The three South Caucasian republics have yet to legislate against selective sex selection. Both China and South Korea have had significant success with awareness-raising campaigns and other actions. Since banning selective abortion, China has reduced the male-to-female ratio at birth from 120 to 100 in 2005 to 113 to 100.
Doctors and health experts in Azerbaijan and Armenia are calling for caution, saying any ban on using medical techniques to determine sex before birth could encourage people to turn to illegal practitioners.
Avagyan said that if legal terminations stopped being available, women would resort to more dangerous methods.
“There have been many cases when women have taken medicines [to induce abortion] in the wrong doses and have suffered serious problems as a result, such as haemorrhaging or parts of the foetus remaining inside the mother. Sometimes these medicines are fake and the pregnancy continues,” she said.
Matanat Azizova, director of the Women’s Crisis Centre in Azerbaijan, expressed similar concerns.
“Introducing a ban on finding out the sex of a child would just lead to more corruption in medical institutions,” she said. “The solution has to lie in educating people... and in raising the status of women in society. We will achieve nothing with strict bans.”
Garik Hayrapetyan, assistant representative of the UNPF office in Yerevan, also warned that bans might be counterproductive.

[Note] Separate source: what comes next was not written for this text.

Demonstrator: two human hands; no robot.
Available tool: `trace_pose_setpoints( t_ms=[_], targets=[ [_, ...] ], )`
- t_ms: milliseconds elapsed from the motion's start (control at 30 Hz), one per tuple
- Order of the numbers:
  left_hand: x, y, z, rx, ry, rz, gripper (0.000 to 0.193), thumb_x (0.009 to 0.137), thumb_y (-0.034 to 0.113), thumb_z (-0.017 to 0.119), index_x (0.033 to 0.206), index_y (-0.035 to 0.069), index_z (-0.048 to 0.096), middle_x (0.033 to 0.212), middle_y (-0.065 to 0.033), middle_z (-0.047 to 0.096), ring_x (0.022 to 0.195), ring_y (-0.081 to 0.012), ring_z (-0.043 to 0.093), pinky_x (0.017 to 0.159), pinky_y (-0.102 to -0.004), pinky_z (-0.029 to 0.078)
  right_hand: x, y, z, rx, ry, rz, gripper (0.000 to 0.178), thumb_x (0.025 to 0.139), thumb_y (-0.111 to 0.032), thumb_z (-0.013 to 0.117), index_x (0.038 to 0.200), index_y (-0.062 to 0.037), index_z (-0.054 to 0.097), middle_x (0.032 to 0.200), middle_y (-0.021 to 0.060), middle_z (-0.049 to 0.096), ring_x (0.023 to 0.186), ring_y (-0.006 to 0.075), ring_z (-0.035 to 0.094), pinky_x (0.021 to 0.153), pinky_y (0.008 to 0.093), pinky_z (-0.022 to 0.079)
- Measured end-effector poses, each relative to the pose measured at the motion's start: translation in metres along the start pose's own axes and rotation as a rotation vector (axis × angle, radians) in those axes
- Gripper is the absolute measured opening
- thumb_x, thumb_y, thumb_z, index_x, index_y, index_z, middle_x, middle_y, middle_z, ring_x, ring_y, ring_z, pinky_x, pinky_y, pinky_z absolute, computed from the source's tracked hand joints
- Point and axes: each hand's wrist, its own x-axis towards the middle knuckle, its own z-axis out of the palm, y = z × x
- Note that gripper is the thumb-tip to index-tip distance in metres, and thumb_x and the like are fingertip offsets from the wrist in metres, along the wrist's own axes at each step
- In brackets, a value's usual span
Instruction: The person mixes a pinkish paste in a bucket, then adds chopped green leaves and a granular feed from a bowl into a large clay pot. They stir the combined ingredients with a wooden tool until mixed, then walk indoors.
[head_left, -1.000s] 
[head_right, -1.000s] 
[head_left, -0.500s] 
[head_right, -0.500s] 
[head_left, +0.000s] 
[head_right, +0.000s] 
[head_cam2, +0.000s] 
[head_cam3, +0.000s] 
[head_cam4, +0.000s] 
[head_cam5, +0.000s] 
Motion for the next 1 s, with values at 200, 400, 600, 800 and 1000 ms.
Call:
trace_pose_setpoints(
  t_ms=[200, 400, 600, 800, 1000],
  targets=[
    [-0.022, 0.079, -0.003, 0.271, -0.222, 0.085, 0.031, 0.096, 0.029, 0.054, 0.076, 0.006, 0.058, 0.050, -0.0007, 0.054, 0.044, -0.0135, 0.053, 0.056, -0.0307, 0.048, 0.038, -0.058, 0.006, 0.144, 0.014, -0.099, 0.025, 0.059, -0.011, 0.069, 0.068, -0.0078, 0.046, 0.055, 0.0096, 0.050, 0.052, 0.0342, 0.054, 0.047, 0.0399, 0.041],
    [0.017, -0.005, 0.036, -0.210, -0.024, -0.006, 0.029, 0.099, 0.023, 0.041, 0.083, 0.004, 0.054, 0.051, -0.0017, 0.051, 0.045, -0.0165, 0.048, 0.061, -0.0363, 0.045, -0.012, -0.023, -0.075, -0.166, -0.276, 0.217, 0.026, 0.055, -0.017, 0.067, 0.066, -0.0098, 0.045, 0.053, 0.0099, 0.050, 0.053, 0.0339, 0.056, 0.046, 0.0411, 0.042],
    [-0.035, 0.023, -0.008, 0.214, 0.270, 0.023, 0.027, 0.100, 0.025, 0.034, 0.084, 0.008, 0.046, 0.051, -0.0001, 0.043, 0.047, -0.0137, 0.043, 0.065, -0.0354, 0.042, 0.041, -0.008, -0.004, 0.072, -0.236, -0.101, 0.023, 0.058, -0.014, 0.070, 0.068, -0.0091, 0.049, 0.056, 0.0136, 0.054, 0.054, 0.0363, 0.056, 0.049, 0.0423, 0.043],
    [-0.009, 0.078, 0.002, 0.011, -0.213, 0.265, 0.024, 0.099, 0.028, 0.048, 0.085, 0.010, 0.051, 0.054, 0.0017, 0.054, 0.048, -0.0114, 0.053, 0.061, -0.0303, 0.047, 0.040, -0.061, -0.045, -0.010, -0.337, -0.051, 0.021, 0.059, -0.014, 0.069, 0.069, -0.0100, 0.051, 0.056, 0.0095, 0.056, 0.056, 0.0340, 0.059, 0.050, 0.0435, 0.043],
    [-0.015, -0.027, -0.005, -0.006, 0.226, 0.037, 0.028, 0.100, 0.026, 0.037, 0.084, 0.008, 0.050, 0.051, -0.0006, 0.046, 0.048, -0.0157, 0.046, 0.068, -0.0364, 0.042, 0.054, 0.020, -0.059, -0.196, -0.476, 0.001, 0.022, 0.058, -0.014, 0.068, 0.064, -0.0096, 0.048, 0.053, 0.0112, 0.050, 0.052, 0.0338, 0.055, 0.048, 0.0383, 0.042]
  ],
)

“I think that speedy adoption of this [PACE] resolution, and a ban on announcing the sex of babies, would not be the right decision, at least for Armenia,” he said. “I am quite certain it would lead to increased corruption; the information would cost more money.”
As the debate continues among experts, a continuing preference for sons will store up demographic problems for Azerbaijan and Armenia, as well as often causing anguish in families.
Karine Nahapetyan and her husband Suren kept their decision to seek a termination from their young daughter, but she later found out and was very upset.
“She told us she didn’t love us, and started punching me in the stomach and calling me a bad mother,” Karine said.
Karine’s husband Suren added, “Of course I’m sad this has happened – maybe my daughter will never love me. But you need to understand that I can only raise two children, and that if the second were a girl, we’d have to have a third child so that we’ve have a boy. I know that my wife suffers because of this, and that it’s me who made her have the abortion, but an Armenian family isn’t complete unless there’s an heir to carry on the name.”
In Azerbaijan, too, Azizova said the cultural preference continued to be for sons.
“Despite the existence of a law on gender equality, in our society men’s status is sadly higher than that of women. That’s particularly obvious in the provinces,” she said.
Parandzem Hovhannisyan is a correspondent for MediaLab in Armenia. Aliya Haqverdi is a freelance journalist in Azerbaijan.